In Vytautas Ambrazas' Lithuanian Grammar it says "[U]nstressed [long] vowels in Standard Lithuanian show a tendency to be shortened and turn into half-long (sometimes even relatively short) tense vowels. These changes do not harm the phonological system: the contrast is not lost, but only modified. The occasional complete neutralization of the quantity of unstressed vowels can be explained only as a phenomenon of some other (mainly dialectal or sociolectal) phonological system." Some of the examples he gives are acc. sg. duoną vs. nom sg. duona, where the final vowels differ in quantity, and výrų vs. výru, where they differ in both quantity and -- apparently -- quality. What I haven't been able to understand is if the same applies to root vowels, like, e.g., the <e> in klias vs. keliù, or <a> in stãlas vs. stalù (I wonder what happened to the tildes). What say ye, native speakers?
 
One thing I noticed during the short time I actually had a Lithuanian teacher was that her version of [æː]/<e> in Petras was virtually identical to (my) Swedish allophone of <æ(ː)> before /r/, and from what I've gathered subsequently it probably wasn't a just peculiar idiolectal feature of hers.

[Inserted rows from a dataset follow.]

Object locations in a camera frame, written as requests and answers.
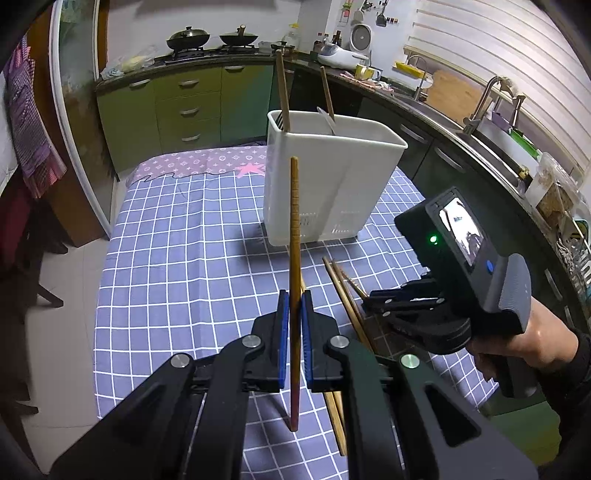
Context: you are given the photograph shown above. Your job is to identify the small steel pot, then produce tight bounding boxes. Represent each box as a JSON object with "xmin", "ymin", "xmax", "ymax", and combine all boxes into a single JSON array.
[{"xmin": 270, "ymin": 41, "xmax": 294, "ymax": 56}]

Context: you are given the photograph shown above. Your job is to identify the white plastic utensil holder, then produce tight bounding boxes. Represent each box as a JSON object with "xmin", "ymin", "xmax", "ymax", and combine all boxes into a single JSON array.
[{"xmin": 263, "ymin": 110, "xmax": 408, "ymax": 246}]

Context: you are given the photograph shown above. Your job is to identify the person's right hand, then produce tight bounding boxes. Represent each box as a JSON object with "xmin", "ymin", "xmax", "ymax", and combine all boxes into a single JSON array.
[{"xmin": 467, "ymin": 297, "xmax": 579, "ymax": 381}]

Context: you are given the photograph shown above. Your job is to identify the black wok right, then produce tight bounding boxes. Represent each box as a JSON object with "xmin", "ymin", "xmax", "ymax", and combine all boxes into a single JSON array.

Now that we have people who know both Lithuanian and Russian on the list it seems like a good opportunity to ask about the realization of <я> between two 'soft' consonants in standard Russian and other varieties in words like пять. How close to standard Lithuanian [æː] would you say that this vowel is (as regards the quality of the syllabic nucleus)? And in what way(s) does it differ?